What the exercise asks> A complete, exact copy of the data is the required answer.

Exercise data>
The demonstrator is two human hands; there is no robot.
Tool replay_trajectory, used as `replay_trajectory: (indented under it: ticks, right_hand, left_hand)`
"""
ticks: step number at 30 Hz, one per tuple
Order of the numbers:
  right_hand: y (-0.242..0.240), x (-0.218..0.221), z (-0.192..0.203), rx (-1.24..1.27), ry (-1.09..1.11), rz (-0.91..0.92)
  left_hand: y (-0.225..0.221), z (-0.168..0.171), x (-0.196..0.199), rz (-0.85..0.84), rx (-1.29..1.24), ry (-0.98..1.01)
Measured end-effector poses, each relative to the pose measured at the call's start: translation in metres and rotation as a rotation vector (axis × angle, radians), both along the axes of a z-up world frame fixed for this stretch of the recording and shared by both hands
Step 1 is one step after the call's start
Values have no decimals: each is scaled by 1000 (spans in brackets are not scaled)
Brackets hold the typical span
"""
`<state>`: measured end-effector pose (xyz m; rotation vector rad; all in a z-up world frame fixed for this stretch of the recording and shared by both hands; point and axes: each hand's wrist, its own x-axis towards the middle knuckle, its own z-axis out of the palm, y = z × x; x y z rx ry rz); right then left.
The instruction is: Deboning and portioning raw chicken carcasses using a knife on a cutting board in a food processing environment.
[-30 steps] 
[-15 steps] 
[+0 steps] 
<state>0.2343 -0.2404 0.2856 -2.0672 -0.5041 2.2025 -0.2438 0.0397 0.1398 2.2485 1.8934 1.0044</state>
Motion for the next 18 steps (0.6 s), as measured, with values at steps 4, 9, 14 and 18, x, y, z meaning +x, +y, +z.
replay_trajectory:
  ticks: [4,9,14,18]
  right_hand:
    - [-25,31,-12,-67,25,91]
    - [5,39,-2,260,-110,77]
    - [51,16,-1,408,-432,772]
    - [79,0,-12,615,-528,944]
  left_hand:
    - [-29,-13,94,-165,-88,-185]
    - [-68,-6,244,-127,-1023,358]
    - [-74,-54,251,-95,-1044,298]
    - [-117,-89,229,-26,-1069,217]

Reply to the exercise>
The demonstrator is two human hands; there is no robot.
Tool replay_trajectory, used as `replay_trajectory: (indented under it: ticks, right_hand, left_hand)`
"""
ticks: step number at 30 Hz, one per tuple
Order of the numbers:
  right_hand: y (-0.242..0.240), x (-0.218..0.221), z (-0.192..0.203), rx (-1.24..1.27), ry (-1.09..1.11), rz (-0.91..0.92)
  left_hand: y (-0.225..0.221), z (-0.168..0.171), x (-0.196..0.199), rz (-0.85..0.84), rx (-1.29..1.24), ry (-0.98..1.01)
Measured end-effector poses, each relative to the pose measured at the call's start: translation in metres and rotation as a rotation vector (axis × angle, radians), both along the axes of a z-up world frame fixed for this stretch of the recording and shared by both hands
Step 1 is one step after the call's start
Values have no decimals: each is scaled by 1000 (spans in brackets are not scaled)
Brackets hold the typical span
"""
`<state>`: measured end-effector pose (xyz m; rotation vector rad; all in a z-up world frame fixed for this stretch of the recording and shared by both hands; point and axes: each hand's wrist, its own x-axis towards the middle knuckle, its own z-axis out of the palm, y = z × x; x y z rx ry rz); right then left.
The instruction is: Deboning and portioning raw chicken carcasses using a knife on a cutting board in a food processing environment.
[-30 steps] 
[-15 steps] 
[+0 steps] 
<state>0.2343 -0.2404 0.2856 -2.0672 -0.5041 2.2025 -0.2438 0.0397 0.1398 2.2485 1.8934 1.0044</state>
Motion for the next 18 steps (0.6 s), as measured, with values at steps 4, 9, 14 and 18, x, y, z meaning +x, +y, +z.
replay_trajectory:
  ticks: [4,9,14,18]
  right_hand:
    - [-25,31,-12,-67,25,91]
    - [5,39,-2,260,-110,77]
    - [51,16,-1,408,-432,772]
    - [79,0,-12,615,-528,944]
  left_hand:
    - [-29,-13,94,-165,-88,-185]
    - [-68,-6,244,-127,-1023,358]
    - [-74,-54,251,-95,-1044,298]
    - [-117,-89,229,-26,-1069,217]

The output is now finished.